2007 American independent horror film

Unholy is a 2007 American independent horror film about Nazi mysticism directed by Daryl Goldberg and starring Adrienne Barbeau and Nicholas Brendon. It was written by Samuel Stephen Freeman and produced by Joshua Blumenfeld and Sky Whisper Productions. Its release on DVD was on September 4, 2007.

==Plot==
The film deals with a grieving mother, Martha (Barbeau), trying to uncover the terrifying secret jeopardizing her family. With her son (Brendon), Martha becomes entwined in a conspiracy involving a fabled witch, Nazi occultists, and the United States of America (U.S.) government.

The film purports to be inspired by an actual military document.
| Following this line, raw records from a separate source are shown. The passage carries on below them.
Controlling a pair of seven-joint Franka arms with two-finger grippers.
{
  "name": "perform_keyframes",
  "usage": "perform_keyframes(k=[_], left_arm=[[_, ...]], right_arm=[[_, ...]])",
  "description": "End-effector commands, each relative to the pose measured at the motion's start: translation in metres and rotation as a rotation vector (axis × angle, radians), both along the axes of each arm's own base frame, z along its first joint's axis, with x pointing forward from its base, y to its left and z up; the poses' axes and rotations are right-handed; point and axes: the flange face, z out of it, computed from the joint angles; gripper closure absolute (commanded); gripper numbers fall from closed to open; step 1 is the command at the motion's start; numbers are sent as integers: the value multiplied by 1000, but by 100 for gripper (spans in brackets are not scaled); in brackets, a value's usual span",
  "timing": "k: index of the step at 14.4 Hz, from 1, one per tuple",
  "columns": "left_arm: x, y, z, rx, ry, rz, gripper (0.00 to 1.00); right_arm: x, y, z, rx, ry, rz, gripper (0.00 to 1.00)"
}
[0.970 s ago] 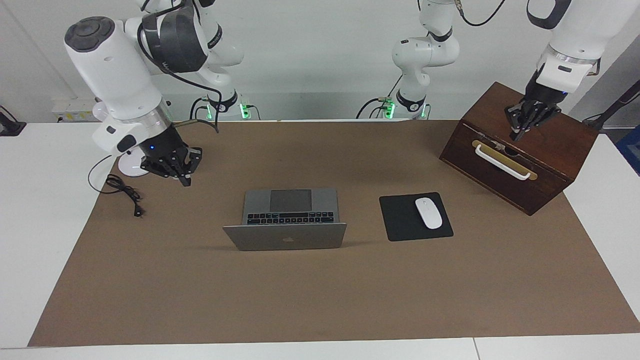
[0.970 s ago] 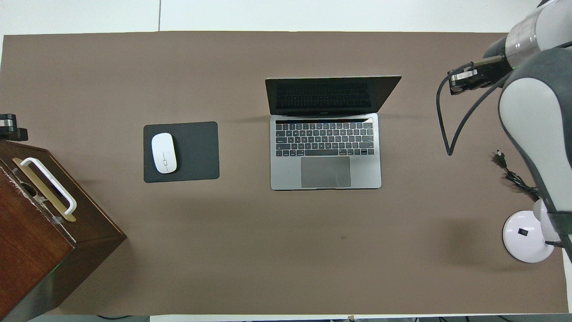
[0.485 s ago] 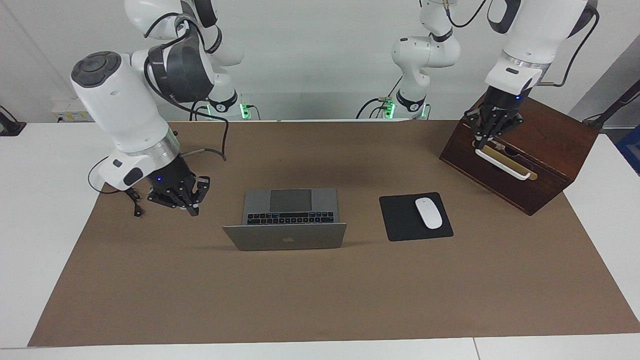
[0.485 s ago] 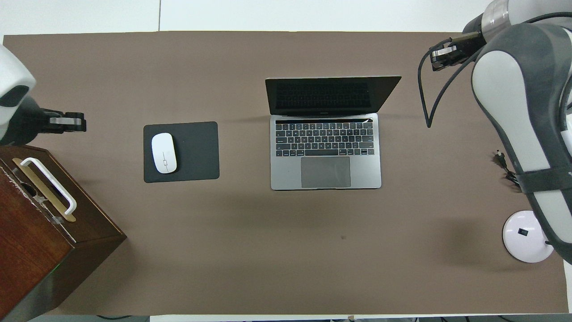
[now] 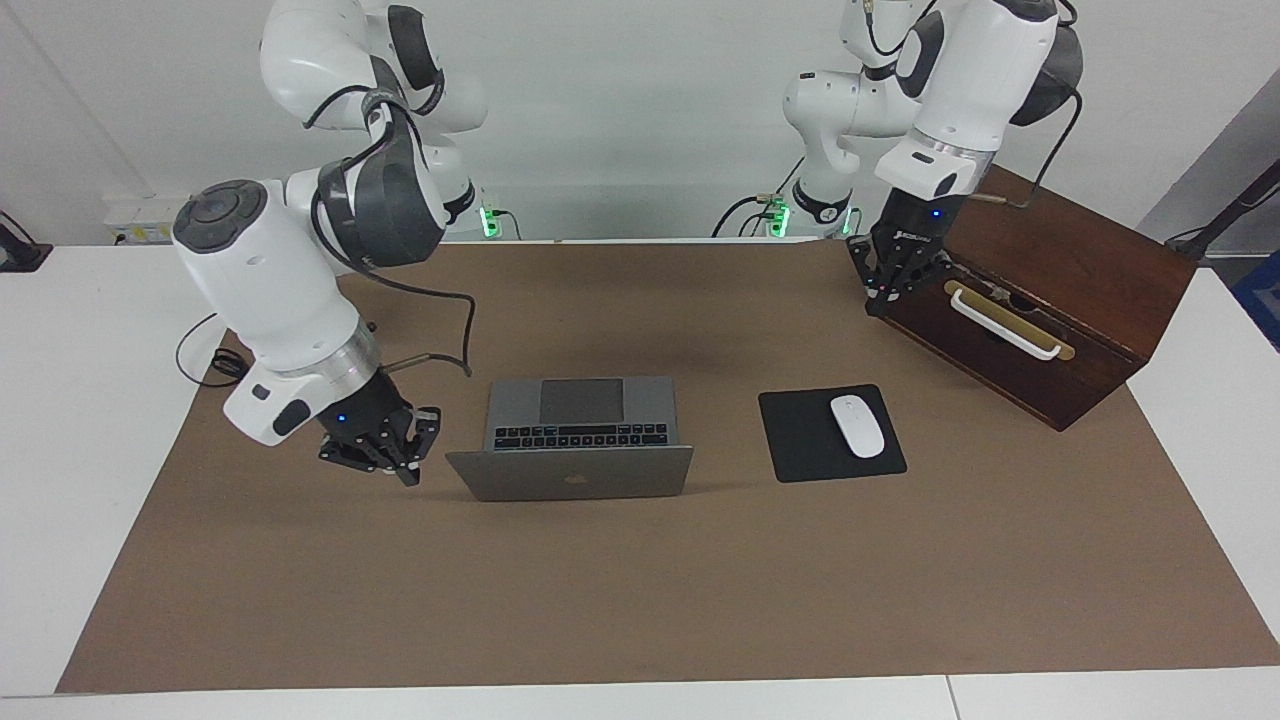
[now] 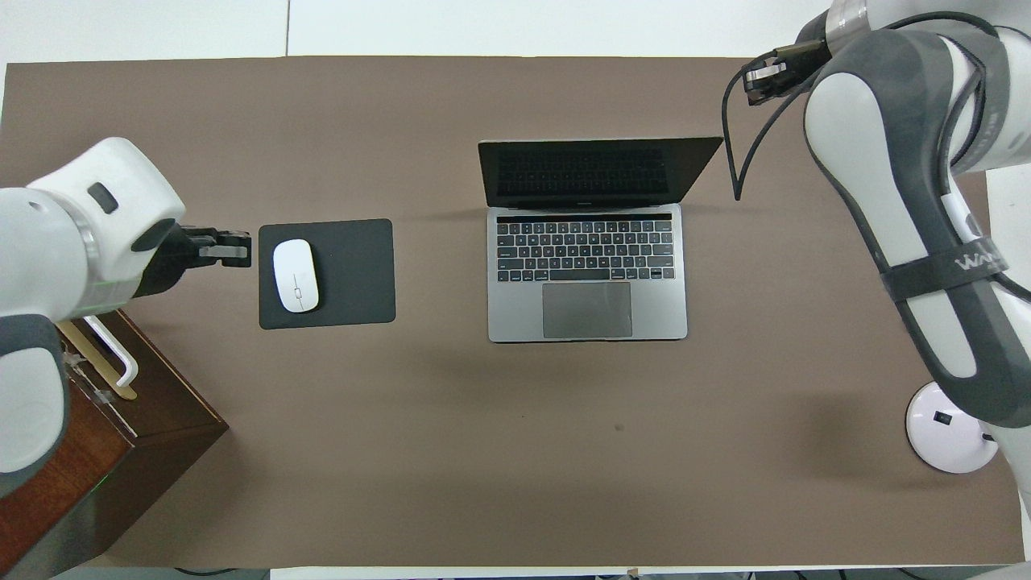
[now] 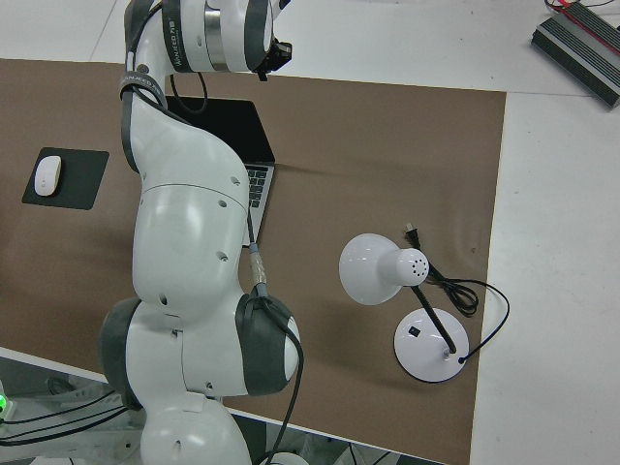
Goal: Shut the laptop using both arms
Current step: 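Raise the right gripper toward the laptop screen while the left gripper advances, then place the right gripper on the screen top while the left gripper braces the base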
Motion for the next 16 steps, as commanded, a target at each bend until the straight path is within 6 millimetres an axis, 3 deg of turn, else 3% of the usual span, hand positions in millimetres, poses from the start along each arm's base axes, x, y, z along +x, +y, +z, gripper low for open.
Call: perform_keyframes(k=[1,4,9,13,16], left_arm=[[-21,-30,-17,-34,-54,-50,100],[-31,-56,-40,-52,-115,-90,100],[-39,-96,-83,-75,-192,-151,100],[-37,-124,-116,-83,-225,-187,100],[-49,-142,-145,-92,-247,-214,100]], right_arm=[[13,7,-7,26,-44,12,100],[16,27,-21,45,-57,12,100],[13,45,-55,51,-42,5,100],[14,49,-54,133,-42,-55,100],[12,51,-65,135,-24,-61,100]])
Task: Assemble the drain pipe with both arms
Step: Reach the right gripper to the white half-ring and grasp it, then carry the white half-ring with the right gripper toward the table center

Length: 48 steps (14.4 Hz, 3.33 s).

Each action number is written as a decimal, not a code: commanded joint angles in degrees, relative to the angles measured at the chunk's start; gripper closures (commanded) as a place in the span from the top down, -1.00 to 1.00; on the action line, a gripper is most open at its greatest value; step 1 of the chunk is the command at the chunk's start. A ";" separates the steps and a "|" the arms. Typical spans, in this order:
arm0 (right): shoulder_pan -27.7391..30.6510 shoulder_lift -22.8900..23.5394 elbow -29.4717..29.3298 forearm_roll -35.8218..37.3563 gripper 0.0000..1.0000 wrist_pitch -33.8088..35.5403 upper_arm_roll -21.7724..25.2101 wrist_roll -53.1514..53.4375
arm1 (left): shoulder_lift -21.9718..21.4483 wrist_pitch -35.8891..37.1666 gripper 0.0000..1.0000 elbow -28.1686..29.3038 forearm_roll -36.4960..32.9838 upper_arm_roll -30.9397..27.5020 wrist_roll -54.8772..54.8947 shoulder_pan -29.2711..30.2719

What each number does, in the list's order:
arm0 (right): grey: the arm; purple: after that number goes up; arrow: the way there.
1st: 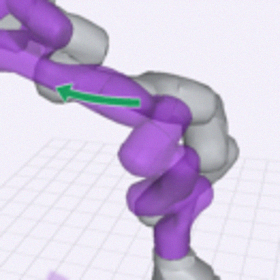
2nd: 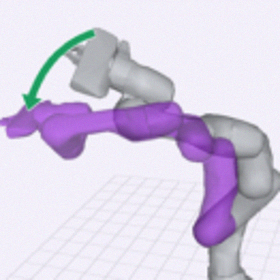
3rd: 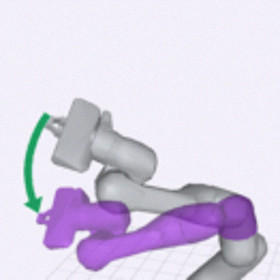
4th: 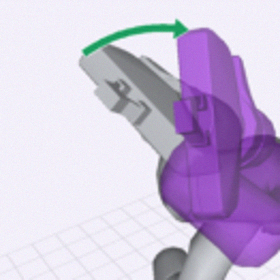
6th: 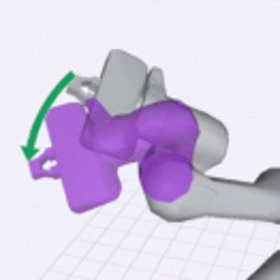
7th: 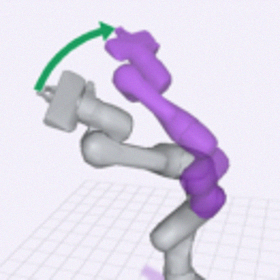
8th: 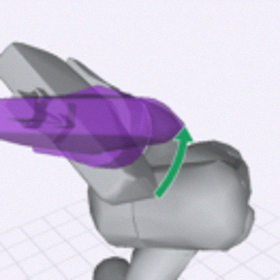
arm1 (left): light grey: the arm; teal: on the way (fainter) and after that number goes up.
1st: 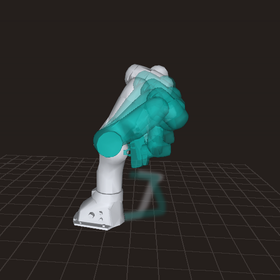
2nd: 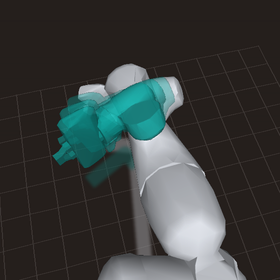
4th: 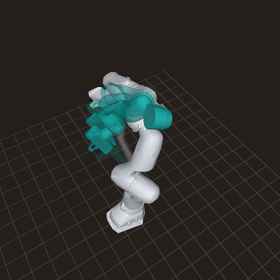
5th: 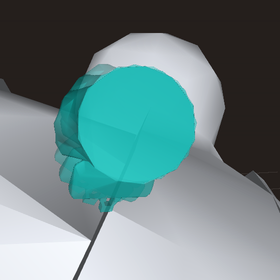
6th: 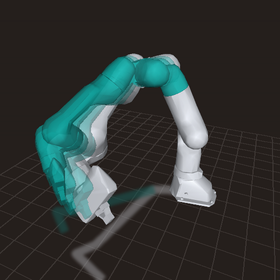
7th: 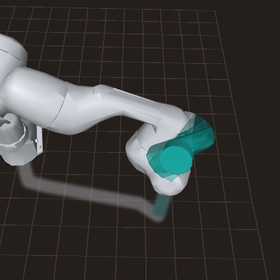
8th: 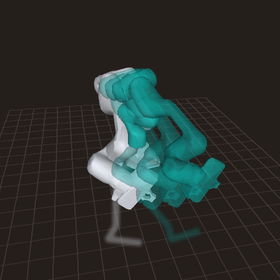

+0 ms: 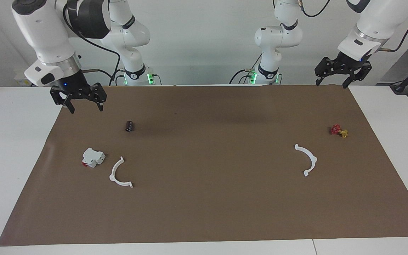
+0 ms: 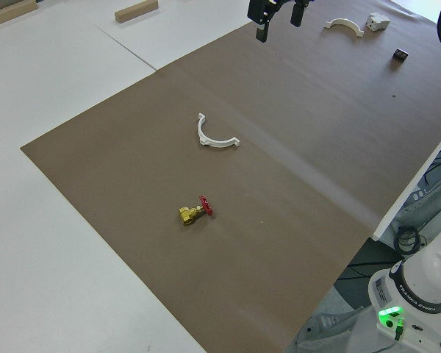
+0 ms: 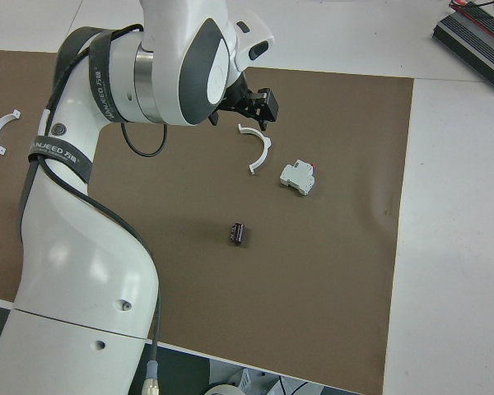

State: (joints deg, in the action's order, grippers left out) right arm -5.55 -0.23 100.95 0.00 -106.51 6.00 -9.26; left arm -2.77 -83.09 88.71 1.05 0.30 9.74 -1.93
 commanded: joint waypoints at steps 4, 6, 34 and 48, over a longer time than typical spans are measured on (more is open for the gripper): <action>0.45 15.68 0.47 -5.36 1.00 -19.50 -0.20 -21.11 | -0.57 0.48 1.00 0.41 -0.61 -0.04 -0.16 0.09; 0.97 19.99 0.38 -5.36 0.97 -25.56 -0.20 -26.92 | -0.57 0.48 1.00 0.41 -0.61 -0.04 -0.16 0.09; -6.39 21.60 -0.14 -5.10 -1.00 -25.43 -0.20 -11.01 | -0.57 0.48 1.00 0.41 -0.61 -0.04 -0.16 0.09; -30.92 23.26 1.79 8.79 -1.00 -24.53 -0.20 39.47 | -0.57 0.48 1.00 0.41 -0.61 -0.04 -0.16 0.09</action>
State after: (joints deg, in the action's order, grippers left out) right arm -34.94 22.12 102.51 6.58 -130.04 5.66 25.85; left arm -2.77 -83.09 88.71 1.05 0.30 9.74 -1.93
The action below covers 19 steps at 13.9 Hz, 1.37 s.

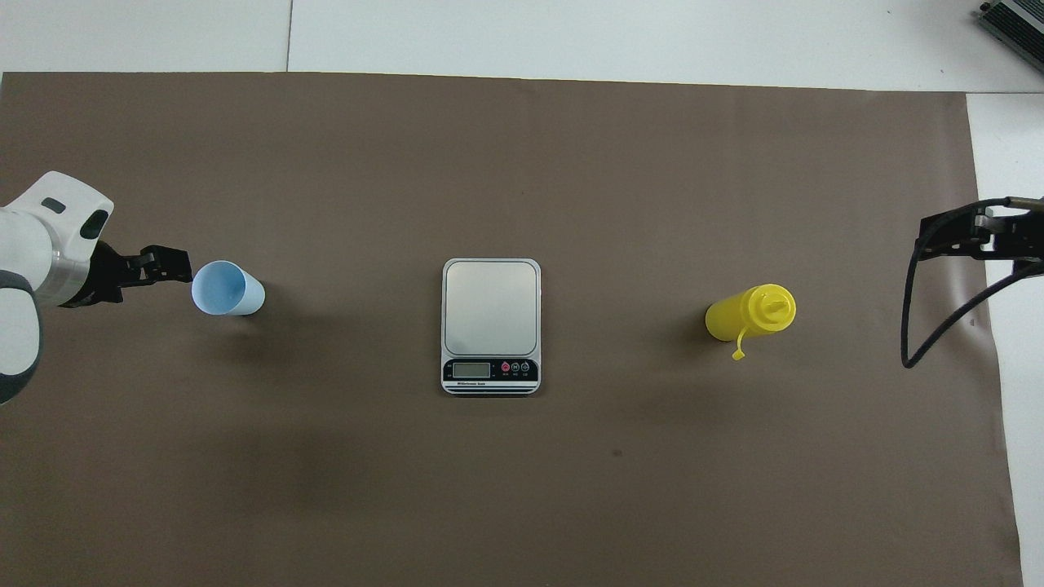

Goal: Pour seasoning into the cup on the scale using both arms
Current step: 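Reach the left gripper to the white cup and grasp it, then carry the cup with the left gripper and set it on the scale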

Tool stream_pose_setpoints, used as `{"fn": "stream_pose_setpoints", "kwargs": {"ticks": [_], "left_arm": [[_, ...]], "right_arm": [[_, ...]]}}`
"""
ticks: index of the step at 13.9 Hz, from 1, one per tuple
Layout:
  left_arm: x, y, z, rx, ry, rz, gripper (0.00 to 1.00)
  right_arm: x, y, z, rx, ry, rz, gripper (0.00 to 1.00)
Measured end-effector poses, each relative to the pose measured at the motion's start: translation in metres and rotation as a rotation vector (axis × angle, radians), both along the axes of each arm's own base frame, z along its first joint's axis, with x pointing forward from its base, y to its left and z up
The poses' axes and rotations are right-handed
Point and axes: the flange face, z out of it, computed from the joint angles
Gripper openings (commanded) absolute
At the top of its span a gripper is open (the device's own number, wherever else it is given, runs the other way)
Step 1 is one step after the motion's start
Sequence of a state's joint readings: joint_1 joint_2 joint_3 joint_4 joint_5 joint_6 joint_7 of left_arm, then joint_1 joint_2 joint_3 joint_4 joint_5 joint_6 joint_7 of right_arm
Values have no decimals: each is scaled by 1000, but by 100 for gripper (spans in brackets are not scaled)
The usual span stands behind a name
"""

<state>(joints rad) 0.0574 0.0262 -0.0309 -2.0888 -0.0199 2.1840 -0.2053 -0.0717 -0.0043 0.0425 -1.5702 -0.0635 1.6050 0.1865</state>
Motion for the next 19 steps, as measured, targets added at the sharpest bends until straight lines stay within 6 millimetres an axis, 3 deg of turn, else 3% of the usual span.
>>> {"fn": "stream_pose_setpoints", "kwargs": {"ticks": [4,8,10,11,14,15,19], "left_arm": [[-4,-5,-42,-5,3,55,100],[-1,-6,-62,-7,25,63,100],[-1,-6,-67,-8,32,78,82],[-1,-7,-69,-9,36,91,66],[-1,-14,-71,-10,40,104,5],[-1,-16,-71,-10,40,102,0],[0,-17,-70,-11,37,99,0]], "right_arm": [[0,3,0,0,3,5,100],[0,3,0,0,3,5,100],[0,2,0,0,3,4,100],[0,2,0,0,3,4,100],[0,2,-1,0,4,4,100],[0,2,-1,0,4,4,100],[-1,1,-1,0,8,2,100]]}}
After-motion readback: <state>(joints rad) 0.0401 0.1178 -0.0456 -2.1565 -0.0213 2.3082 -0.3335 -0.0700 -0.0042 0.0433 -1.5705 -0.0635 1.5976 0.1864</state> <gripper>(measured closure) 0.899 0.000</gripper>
The document is viewable on the movie's website by simply clicking on the interactive image of the document. Following World War II, a classified U.S. military document was uncovered that recounted a Nazi experiment of an occult nature smuggled into an underground facility in Downingtown, Pennsylvania. The film's website purports to "have provided the only known copy of a portion of that document ... we strongly advise that you do not download it;" however, the document can be found on the same website.

==Reception==
Mike Phalin from Dread central said of the film: "what could have been a full and complex tale, transform[ed] it into something awful." John Dubrawa from Classic-Horror.com said: "For a movie with so much happening, it's also slow-moving, uninteresting, and dull."

Ain't It Cool News said "I have to say, I was going in expecting this would be a B Horror Film, but I was shocked that this movie was the original, smart, and innovative."